Its possible to use cuda-gdb from python, assuming you only need to debug the C/C++ portion. I don’t know of a debugger that can jump from debugging python to debugging CUDA C++
To debug a CUDA C/C++ library function called from python, the following is one possibility, inspired from this article:
- For this walk through, I will use the t383.py and t383.cu files verbatim from this answer:
I’ll be using CUDA 10, python 2.7.5, on CentOS7
- Compile your CUDA C/C++ library using the -G and -g switches, as you would to do ordinary debug:
$ nvcc -Xcompiler -fPIC -std=c++11 -shared -arch=sm_60 -G -g -o t383.so t383.cu -DFIX
- We’ll need two terminal sessions for this. I will refer to them as session 1 and session 2. In session 1, start your python interpreter:
- In session 2, find the process ID associated with your python interpreter (replace USER with your actual username):
$ ps -ef |grep USER
USER 23221 22694 0 23:55 pts/0 00:00:00 python
In the above example, 23221 is the process ID for the python interpreter (use man ps for help)
- In session 2, start cuda-gdb so as to attach to that process ID:
$ cuda-gdb -p 23221
... (lots of spew here)
- In session 2, at the (cuda-gdb) prompt, set a breakpoint at a desired location in your CUDA C/C++ library. For this example, we will set a breakpoint at one of the first lines of kernel code, line 70 in the t383.cu file. If you haven’t yet loaded the library (we haven’t, in this walk through), then cuda-gdb will point this out and ask you if you want to make the breakpoint pending on a future library load. Answer y to this (alternatively, before starting this cuda-gdb session, you could have run your python script once from within the interpreter, as we will do in step 7 below. This would load the symbol table for the library and avoid this prompt). After the breakpoint is set, we will issue the continue command in cuda-gdb in order to get the python interpreter running again:
(cuda-gdb) break t383.cu:70
No symbol table is loaded. Use the "file" command.
Make breakpoint pending on future shared library load? (y or [n]) y
Breakpoint 1 (t383.cu:70) pending.
- In session 1, run your python script:
1, 1, 1, 1, 1,
1, 1, 1, 1,
1, 1, 1, 1,
- our python interpreter has now halted (and is unresponsive), because in session 2 we see that the breakpoint has been hit:
[New Thread 0x7fdb0ffff700 (LWP 23589)]
[New Thread 0x7fdb0f7fe700 (LWP 23590)]
[Switching focus to CUDA kernel 0, grid 1, block (0,0,0), thread (0,0,0), device 0, sm 0, warp 0, lane 0]
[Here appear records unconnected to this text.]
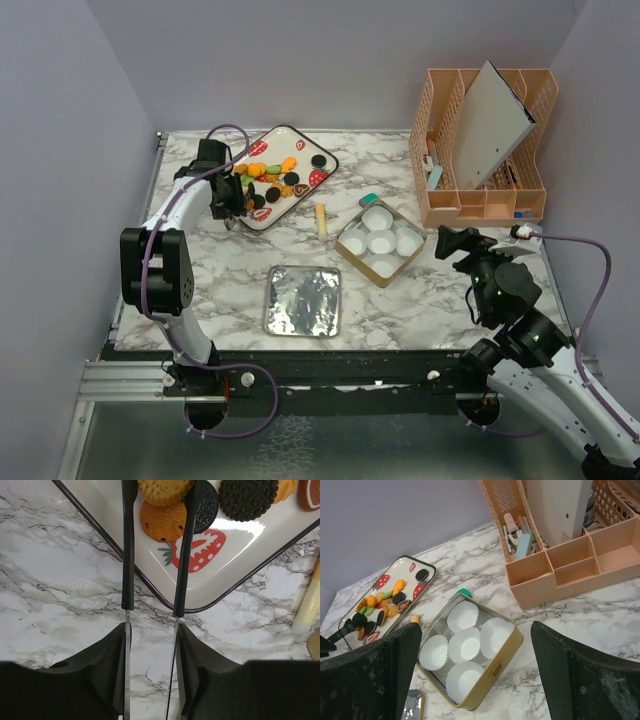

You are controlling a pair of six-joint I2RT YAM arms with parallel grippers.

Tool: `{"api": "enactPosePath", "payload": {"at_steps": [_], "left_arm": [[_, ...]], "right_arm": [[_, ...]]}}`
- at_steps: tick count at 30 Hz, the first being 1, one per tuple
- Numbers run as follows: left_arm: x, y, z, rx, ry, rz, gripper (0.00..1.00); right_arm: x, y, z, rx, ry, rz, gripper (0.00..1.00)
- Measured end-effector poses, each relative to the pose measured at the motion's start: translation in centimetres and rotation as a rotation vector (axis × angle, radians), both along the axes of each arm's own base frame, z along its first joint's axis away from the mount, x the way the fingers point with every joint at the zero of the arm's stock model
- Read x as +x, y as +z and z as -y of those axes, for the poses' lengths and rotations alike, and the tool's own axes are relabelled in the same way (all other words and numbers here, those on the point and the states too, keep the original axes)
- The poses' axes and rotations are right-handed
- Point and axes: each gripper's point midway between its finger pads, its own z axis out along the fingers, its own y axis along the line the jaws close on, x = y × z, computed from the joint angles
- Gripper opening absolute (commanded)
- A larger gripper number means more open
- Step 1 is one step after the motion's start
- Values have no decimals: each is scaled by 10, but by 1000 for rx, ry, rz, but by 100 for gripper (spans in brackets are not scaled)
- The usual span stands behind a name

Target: Pack the cookies

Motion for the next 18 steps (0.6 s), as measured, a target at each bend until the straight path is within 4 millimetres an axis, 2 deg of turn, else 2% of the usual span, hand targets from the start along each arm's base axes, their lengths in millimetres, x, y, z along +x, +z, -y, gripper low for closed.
{"api": "enactPosePath", "payload": {"at_steps": [8, 18], "left_arm": [[-2, 6, 1, -8, -4, 2, 29], [-4, 48, 5, -14, -16, 111, 28]], "right_arm": [[-1, 2, 1, 5, -2, 7, 99], [-1, 2, 1, 5, -1, 6, 99]]}}
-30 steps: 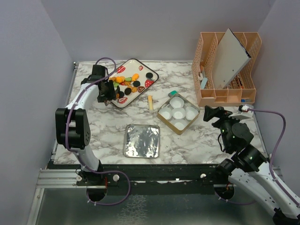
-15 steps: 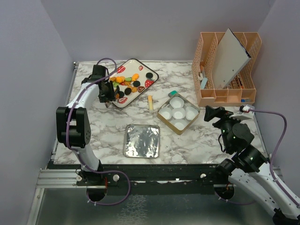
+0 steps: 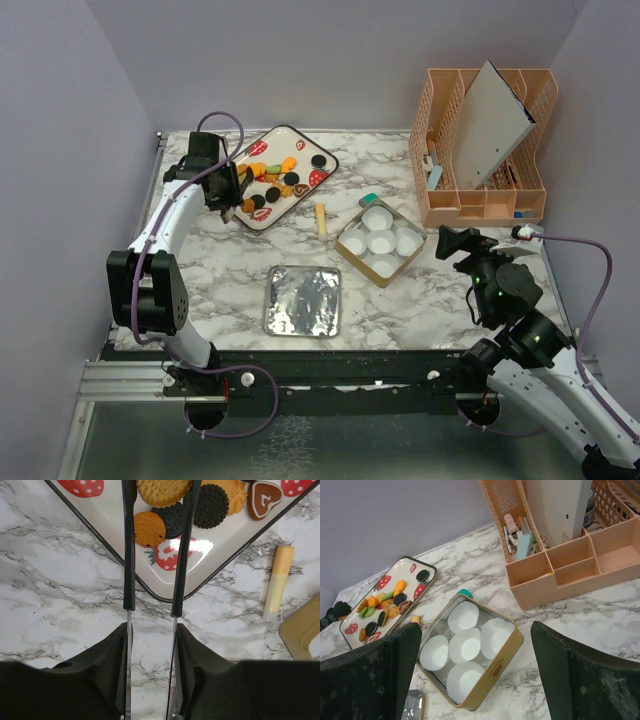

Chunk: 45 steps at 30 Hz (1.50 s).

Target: Pack the cookies

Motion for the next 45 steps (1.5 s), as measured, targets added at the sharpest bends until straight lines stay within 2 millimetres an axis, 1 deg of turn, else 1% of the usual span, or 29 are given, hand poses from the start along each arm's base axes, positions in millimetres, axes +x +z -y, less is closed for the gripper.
{"api": "enactPosePath", "payload": {"at_steps": [3, 5, 8, 11, 12, 14, 17, 18, 19, 20, 23, 28, 33, 37, 41, 45], "left_arm": [[-2, 13, 9, -1, -24, 34, 28], [-6, 21, 22, -3, -59, 56, 28], [-13, 30, 47, -7, -124, 79, 28], [-27, 37, 84, -12, -222, 99, 28], [-33, 38, 99, -15, -259, 101, 28], [-44, 38, 121, -20, -318, 101, 28], [-58, 38, 149, -25, -391, 102, 28], [-65, 38, 161, -27, -422, 104, 28], [-68, 39, 167, -28, -436, 105, 28], [-75, 39, 179, -31, -467, 109, 28], [-89, 37, 203, -32, -525, 114, 28], [-107, 22, 240, -14, -610, 87, 28], [-113, 12, 270, 10, -663, 80, 28], [-109, 8, 289, 30, -679, 92, 28], [-100, 1, 297, 64, -671, 104, 28], [-92, -12, 300, 103, -662, 95, 29]], "right_arm": [[0, 0, 0, 0, 1, 0, 99], [0, 0, 0, 1, 1, -1, 98], [-1, -1, 0, 2, 1, -7, 98], [-2, -3, 1, -1, 1, -16, 99], [-3, -4, 2, -2, 0, -17, 99], [-5, -4, 3, 0, 0, -19, 99], [-7, -3, 4, 8, 0, -13, 99], [-7, -2, 5, 10, 0, -10, 99], [-7, -2, 5, 11, 0, -9, 99], [-8, -2, 5, 12, 0, -8, 99], [-8, -2, 5, 15, 0, -9, 100], [-9, -1, 6, 21, -1, -6, 100], [-12, 2, 8, 32, -2, 9, 100], [-13, 4, 10, 41, -4, 16, 100], [-14, 3, 11, 43, -9, 14, 100], [-14, 2, 12, 42, -15, 11, 100]]}}
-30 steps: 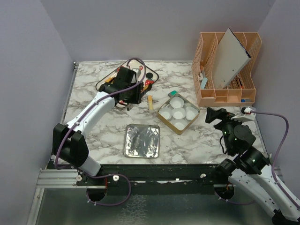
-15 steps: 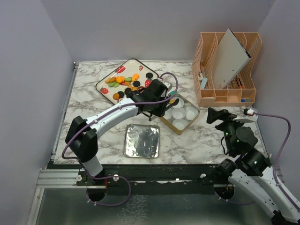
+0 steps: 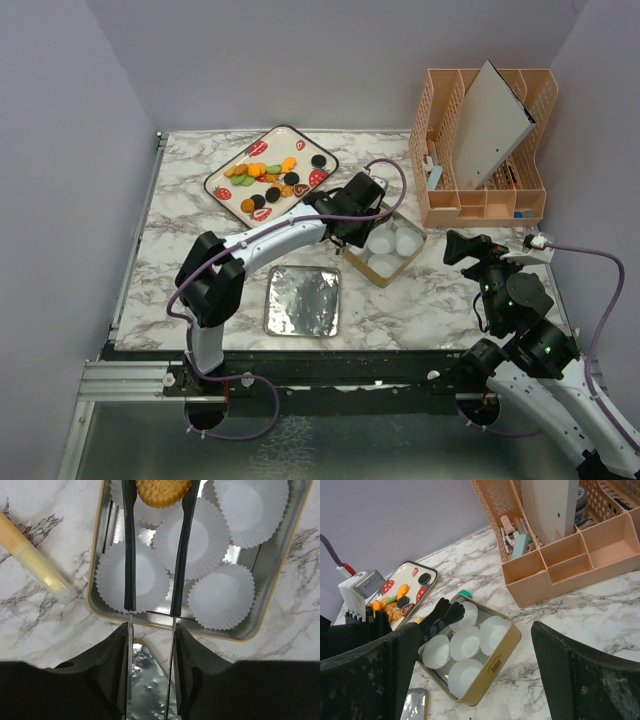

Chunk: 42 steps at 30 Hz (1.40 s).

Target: Pack the cookies

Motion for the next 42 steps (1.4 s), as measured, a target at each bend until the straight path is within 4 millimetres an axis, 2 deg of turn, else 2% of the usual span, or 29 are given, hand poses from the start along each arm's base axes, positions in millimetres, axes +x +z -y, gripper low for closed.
{"api": "enactPosePath", "payload": {"at_steps": [10, 23, 38, 42], "left_arm": [[13, -22, 0, 70, 17, 11, 36], [18, -25, 6, 83, 12, 26, 51], [18, -22, 8, 77, 8, 30, 49], [16, -11, 7, 60, 9, 43, 46]], "right_arm": [[0, -3, 2, -8, -9, -11, 100], [-1, -3, 2, -8, -9, -11, 100], [-1, -3, 2, -8, -9, -11, 100], [-1, -3, 2, -8, -9, -11, 100]]}}
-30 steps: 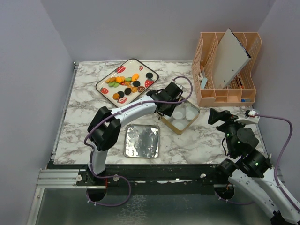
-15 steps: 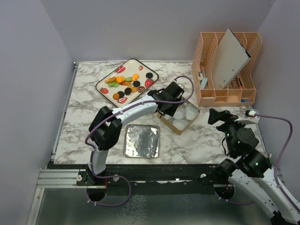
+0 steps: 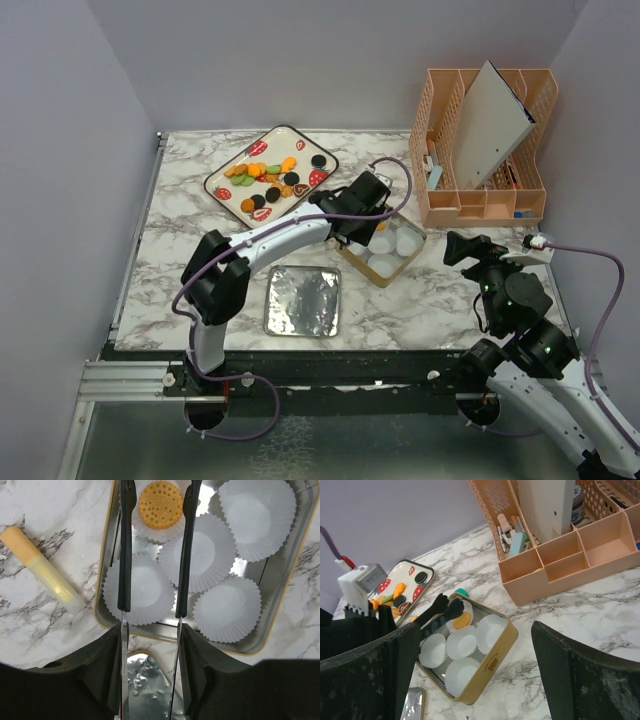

Thread 1 "python" hit Breakpoint 1, update_water_flow<<<(1,1,1),(1024,1,1)>>> (
d_updated_water_flow_map=0x7fdb00800800, SIZE_X=4, SIZE_Y=4) at t383.cu:70
70 int col = index % SIZE_X;
and we see that the breakpoint is at line 70 of our library (kernel) code, just as expected. ordinary C/C++ cuda-gdb debug can proceed at this point within session 2, as long as you stay within the library function.
When you are finished debugging (you may need to remove any breakpoints set) you can once again type continue in session 2, to allow control to return to the python interpreter in session 1, and for your application to finish.